Dataset extract.
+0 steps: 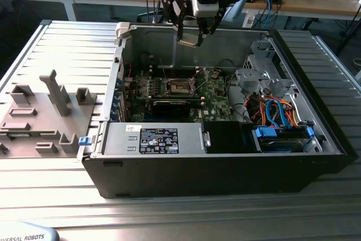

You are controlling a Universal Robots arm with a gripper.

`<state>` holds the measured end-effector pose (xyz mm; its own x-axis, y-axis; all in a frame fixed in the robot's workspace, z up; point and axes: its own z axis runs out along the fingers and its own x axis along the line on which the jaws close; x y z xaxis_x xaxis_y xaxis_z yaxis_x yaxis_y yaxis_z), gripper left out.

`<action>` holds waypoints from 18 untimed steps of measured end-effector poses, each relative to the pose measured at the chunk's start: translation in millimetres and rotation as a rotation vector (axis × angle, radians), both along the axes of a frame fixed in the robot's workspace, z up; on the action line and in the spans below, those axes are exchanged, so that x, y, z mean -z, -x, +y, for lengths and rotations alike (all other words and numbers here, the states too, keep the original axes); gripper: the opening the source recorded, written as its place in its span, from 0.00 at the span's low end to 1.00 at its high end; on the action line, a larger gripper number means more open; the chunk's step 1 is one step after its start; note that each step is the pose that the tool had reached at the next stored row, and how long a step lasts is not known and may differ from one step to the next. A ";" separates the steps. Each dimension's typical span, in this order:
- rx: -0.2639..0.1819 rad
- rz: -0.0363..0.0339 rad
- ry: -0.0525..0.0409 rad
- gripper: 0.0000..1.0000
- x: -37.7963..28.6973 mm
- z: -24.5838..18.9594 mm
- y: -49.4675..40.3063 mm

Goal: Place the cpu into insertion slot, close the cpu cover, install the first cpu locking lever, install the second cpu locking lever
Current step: 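Place the cpu into insertion slot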

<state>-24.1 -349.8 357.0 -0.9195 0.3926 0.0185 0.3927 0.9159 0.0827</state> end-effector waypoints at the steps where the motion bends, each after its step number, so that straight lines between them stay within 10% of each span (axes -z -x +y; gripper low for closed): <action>1: 0.001 0.0000 -0.0001 0.54 0.0 0.0 0.0; 18: 0.023 0.0000 0.0000 0.54 0.0 0.0 0.0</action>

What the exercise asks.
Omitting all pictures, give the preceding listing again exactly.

Output for this exercise.
+0 steps: 

You are controlling a Universal Robots arm with a gripper.

`<state>` holds the measured end-effector pose (xyz mm; its own x-axis, y-axis; all in a frame fixed in the robot's workspace, z up; point and axes: its own z axis runs out along the fingers and its own x axis along the line on which the jaws close; x y z xaxis_x xaxis_y xaxis_z yaxis_x yaxis_y yaxis_z), gripper left out.

`<action>` holds waypoints from 18 untimed steps of measured end-effector poses, each relative to the pose measured at the chunk's start: translation in millimetres and rotation as a rotation vector (axis × angle, radians), both along the axes of a frame fixed in the robot's workspace, z up; on the action line and in the spans below, those axes are exchanged, so that x, y, z mean -z, -x, +y, for lengths and rotations alike (all other words and numbers here, the states too, keep the original axes); gripper: the opening the source recorded, written as its place in its span, from 0.00 at the span's low end to 1.00 at its high end; on the action line, a larger gripper number means more open; the chunk's step 1 is one step after its start; note that each step is the pose that the tool had reached at the next stored row, and how long a step lasts is not known and may differ from one step to the next. A ";" separates the steps. Each dimension's typical span, in this order:
- rx: -0.2639..0.1819 rad
- rz: -0.0363..0.0339 rad
- ry: -0.0525..0.0409 rad
- gripper: 0.0000..1.0000
- x: -37.7963..28.6973 mm
- z: -24.5838..18.9594 mm
- y: -49.4675..40.3063 mm

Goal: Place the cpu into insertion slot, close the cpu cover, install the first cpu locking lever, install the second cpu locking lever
Current step: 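Place the cpu into insertion slot
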
<state>-24.1 -349.8 357.0 -0.9195 0.3926 0.0185 0.3927 0.9159 0.0827</state> end-effector waypoints at the steps where the motion bends, each after its step number, so that straight lines between them stay within 10% of each span (axes -z -x +y; gripper low for closed): <action>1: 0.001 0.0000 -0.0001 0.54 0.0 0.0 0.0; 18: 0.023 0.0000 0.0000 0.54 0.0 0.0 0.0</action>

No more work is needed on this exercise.